Mr. Baron also personifies many of the worst abuses of the asbestos litigation, which has already inflicted dozens of bankruptcies on American business and whose price tag is expected to spiral to $275 billion or more. Twenty years ago, the focus of this litigation was cases filed on behalf of seriously ill plaintiffs against companies that had played an important role in the asbestos trade; now, the docket is dominated by apparently unimpaired plaintiffs suing companies whose involvement with asbestos was comparatively peripheral. No firm is more closely identified with this shift than Baron & Budd, which has drawn fire from some plaintiff's firms (not to mention defendants) for its zeal in signing up outwardly unimpaired clients who then absorb money and court time that might otherwise have been devoted to the seriously ill.

It gets worse. In 1997 a junior Baron & Budd lawyer inadvertently handed over to opponents a 20-page memo entitled "Preparing for Your Deposition," which revealed exactly why the firm's clients so often testified in ways helpful to their legal case. "It is important to maintain that you NEVER saw any labels on asbestos products that said WARNING or DANGER," the memo advised. "Do NOT say you saw more of one brand than another, or that one brand was more commonly used than another. . . . You NEVER want to give specific quantities or percentages of any product names. . . . Be CONFIDENT that you saw just as much of one brand as all the others. All the manufacturers sued in your case should share the blame equally!" By dint of strenuous lawyering, Baron & Budd managed to weather the ethical firestorm, and Mr. Baron still defends his firm's conduct as lawful and proper.

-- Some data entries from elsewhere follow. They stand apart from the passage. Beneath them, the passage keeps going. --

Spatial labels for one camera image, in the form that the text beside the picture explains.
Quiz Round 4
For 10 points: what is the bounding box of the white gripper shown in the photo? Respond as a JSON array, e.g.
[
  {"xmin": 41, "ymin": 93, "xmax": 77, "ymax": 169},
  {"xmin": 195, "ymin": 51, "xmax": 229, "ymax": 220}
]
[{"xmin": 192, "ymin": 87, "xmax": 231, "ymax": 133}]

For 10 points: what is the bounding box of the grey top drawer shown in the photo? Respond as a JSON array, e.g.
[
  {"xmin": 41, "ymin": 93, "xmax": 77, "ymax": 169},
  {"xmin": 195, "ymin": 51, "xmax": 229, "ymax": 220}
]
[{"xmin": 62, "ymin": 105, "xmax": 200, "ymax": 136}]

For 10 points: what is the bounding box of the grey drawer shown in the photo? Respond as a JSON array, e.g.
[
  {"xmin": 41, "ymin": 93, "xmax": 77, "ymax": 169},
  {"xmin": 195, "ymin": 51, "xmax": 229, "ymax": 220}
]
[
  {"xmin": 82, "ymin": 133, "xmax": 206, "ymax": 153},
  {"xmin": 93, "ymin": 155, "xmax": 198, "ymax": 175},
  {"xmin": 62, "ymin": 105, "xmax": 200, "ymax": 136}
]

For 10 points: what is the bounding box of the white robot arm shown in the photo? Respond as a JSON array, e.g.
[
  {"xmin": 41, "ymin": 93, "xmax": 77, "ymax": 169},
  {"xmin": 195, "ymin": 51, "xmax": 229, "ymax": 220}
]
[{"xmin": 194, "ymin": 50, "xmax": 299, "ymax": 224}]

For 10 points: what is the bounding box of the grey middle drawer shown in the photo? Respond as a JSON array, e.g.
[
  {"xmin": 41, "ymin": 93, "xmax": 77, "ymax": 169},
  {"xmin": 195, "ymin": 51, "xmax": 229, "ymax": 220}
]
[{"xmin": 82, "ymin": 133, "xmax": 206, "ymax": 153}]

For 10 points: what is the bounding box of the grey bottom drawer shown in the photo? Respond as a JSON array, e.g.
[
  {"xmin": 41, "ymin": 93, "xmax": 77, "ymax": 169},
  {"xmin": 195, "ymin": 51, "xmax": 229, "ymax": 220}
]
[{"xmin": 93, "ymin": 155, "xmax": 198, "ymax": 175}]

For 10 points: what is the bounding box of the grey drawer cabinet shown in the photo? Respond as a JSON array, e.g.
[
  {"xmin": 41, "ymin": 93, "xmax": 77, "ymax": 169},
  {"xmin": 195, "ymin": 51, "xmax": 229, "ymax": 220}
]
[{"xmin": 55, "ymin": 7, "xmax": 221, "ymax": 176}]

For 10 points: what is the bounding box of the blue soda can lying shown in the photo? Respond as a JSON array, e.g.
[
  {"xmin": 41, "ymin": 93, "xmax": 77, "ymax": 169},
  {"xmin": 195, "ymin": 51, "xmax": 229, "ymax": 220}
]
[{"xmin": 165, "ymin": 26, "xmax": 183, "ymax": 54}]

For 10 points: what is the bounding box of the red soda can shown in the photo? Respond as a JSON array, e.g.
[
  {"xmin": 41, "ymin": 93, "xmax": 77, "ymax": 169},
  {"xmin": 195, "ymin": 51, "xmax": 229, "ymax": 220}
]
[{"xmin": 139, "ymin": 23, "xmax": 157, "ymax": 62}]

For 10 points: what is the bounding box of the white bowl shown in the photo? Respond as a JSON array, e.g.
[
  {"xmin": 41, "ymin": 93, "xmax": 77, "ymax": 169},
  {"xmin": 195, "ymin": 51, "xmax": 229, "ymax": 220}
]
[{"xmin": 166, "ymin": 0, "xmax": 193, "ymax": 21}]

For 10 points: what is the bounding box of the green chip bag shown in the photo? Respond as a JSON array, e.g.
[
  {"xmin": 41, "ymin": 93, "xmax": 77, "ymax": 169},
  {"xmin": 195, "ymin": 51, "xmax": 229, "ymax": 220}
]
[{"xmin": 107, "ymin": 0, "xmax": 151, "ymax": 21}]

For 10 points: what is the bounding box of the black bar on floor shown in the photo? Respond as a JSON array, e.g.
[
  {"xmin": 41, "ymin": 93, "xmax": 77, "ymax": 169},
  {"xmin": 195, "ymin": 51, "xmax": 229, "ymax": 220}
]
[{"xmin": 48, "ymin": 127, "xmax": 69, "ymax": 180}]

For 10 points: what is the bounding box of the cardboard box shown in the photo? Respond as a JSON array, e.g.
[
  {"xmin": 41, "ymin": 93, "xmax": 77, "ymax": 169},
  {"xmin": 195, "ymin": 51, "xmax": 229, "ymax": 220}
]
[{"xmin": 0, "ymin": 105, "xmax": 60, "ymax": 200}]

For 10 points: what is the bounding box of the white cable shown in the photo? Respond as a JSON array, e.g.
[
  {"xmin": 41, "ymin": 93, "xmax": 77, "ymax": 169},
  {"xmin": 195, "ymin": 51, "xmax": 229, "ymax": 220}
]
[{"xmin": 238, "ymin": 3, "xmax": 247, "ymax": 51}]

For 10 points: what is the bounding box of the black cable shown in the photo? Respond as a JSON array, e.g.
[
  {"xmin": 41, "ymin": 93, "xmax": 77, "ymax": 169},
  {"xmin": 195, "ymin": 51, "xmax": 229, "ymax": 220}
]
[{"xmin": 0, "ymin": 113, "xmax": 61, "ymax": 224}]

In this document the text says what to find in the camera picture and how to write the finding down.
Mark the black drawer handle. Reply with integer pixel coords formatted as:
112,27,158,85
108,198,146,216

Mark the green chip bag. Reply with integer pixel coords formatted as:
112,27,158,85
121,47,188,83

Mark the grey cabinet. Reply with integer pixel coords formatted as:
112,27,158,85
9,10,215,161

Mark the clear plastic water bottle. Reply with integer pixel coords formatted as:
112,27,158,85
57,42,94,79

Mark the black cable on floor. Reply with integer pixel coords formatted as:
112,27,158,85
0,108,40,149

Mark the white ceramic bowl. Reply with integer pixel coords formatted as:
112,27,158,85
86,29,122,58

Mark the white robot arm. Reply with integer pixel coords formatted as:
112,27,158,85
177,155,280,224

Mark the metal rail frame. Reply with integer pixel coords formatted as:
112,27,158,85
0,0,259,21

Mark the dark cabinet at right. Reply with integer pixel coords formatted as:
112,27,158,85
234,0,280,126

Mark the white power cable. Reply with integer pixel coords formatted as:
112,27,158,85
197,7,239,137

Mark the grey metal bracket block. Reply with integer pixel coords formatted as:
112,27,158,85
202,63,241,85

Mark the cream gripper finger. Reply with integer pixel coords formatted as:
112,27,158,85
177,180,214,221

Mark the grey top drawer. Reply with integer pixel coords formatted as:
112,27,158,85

It goes on with discussions of John O'Quinn, Tab Turner and Paul Minor - others of Edwards' top early backers from the tort jackpot world. And ends with:

Famously unapologetic, the Edwards campaign merely shrugged this spring when Sen. Kerry's press secretary assailed the North Carolinian's White House bid as "wholly funded by trial lawyers." More remarkable yet was how Edwards's spokeswoman Jennifer Palmieri had earlier responded to similar sniping: "We have no problem if 100% of our money came from trial lawyers." On the relatively few issues on which Mr. Edwards has taken a high profile in the Senate, agenda items for the trial bar (e.g., blocking limits on future post-terrorism lawsuits) have comprised a high share. There's every reason to believe that the men behind Mr. Edwards have a clear expectation of entering Washington next January as victors, and closer to the center of power than they've up to now dared to dream.